# WHAT IS BEING ASKED
Reproduce every line of the listing below exactly.

# DATASET EXTRACT

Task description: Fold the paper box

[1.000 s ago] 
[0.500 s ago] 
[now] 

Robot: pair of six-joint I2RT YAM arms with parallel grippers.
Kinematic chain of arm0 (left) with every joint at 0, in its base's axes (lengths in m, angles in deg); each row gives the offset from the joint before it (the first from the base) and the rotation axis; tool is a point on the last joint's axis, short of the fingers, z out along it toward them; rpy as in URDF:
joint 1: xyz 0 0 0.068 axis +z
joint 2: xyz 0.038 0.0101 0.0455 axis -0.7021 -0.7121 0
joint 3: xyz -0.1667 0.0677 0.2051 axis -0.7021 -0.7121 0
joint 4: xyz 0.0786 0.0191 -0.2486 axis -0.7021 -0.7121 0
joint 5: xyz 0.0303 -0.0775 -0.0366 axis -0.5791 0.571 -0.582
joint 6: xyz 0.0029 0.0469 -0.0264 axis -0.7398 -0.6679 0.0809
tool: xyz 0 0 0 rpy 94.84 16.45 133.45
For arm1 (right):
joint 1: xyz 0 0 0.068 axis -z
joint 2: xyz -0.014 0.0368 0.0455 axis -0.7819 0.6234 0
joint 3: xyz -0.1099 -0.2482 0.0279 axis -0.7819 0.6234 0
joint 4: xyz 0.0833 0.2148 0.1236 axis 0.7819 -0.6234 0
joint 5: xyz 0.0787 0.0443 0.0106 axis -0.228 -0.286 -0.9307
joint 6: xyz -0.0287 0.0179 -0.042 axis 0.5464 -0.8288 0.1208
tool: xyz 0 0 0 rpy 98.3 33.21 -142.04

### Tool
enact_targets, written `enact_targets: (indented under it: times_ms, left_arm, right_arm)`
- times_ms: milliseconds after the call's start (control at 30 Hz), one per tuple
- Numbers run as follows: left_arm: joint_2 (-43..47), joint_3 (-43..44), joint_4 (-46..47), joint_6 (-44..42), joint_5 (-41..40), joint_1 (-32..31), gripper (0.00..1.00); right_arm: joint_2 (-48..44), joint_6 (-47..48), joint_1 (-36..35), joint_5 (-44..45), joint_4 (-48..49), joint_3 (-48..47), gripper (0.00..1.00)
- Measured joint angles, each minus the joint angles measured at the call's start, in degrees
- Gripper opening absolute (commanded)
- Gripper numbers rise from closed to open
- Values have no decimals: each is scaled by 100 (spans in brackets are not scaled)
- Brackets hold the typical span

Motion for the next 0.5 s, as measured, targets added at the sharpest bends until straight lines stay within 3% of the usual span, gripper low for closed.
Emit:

# ANSWER FOR THIS EXERCISE
Task description: Fold the paper box

[1.000 s ago] 
[0.500 s ago] 
[now] 

Robot: pair of six-joint I2RT YAM arms with parallel grippers.
Kinematic chain of arm0 (left) with every joint at 0, in its base's axes (lengths in m, angles in deg); each row gives the offset from the joint before it (the first from the base) and the rotation axis; tool is a point on the last joint's axis, short of the fingers, z out along it toward them; rpy as in URDF:
joint 1: xyz 0 0 0.068 axis +z
joint 2: xyz 0.038 0.0101 0.0455 axis -0.7021 -0.7121 0
joint 3: xyz -0.1667 0.0677 0.2051 axis -0.7021 -0.7121 0
joint 4: xyz 0.0786 0.0191 -0.2486 axis -0.7021 -0.7121 0
joint 5: xyz 0.0303 -0.0775 -0.0366 axis -0.5791 0.571 -0.582
joint 6: xyz 0.0029 0.0469 -0.0264 axis -0.7398 -0.6679 0.0809
tool: xyz 0 0 0 rpy 94.84 16.45 133.45
For arm1 (right):
joint 1: xyz 0 0 0.068 axis -z
joint 2: xyz -0.014 0.0368 0.0455 axis -0.7819 0.6234 0
joint 3: xyz -0.1099 -0.2482 0.0279 axis -0.7819 0.6234 0
joint 4: xyz 0.0833 0.2148 0.1236 axis 0.7819 -0.6234 0
joint 5: xyz 0.0787 0.0443 0.0106 axis -0.228 -0.286 -0.9307
joint 6: xyz -0.0287 0.0179 -0.042 axis 0.5464 -0.8288 0.1208
tool: xyz 0 0 0 rpy 98.3 33.21 -142.04

### Tool
enact_targets, written `enact_targets: (indented under it: times_ms, left_arm, right_arm)`
- times_ms: milliseconds after the call's start (control at 30 Hz), one per tuple
- Numbers run as follows: left_arm: joint_2 (-43..47), joint_3 (-43..44), joint_4 (-46..47), joint_6 (-44..42), joint_5 (-41..40), joint_1 (-32..31), gripper (0.00..1.00); right_arm: joint_2 (-48..44), joint_6 (-47..48), joint_1 (-36..35), joint_5 (-44..45), joint_4 (-48..49), joint_3 (-48..47), gripper (0.00..1.00)
- Measured joint angles, each minus the joint angles measured at the call's start, in degrees
- Gripper opening absolute (commanded)
- Gripper numbers rise from closed to open
- Values have no decimals: each is scaled by 100 (spans in brackets are not scaled)
- Brackets hold the typical span

Motion for the next 0.5 s, as measured, targets added at the sharpest bends until straight lines stay within 3% of the usual span, gripper low for closed.
Emit:

For this exercise, nothing more remains to be given.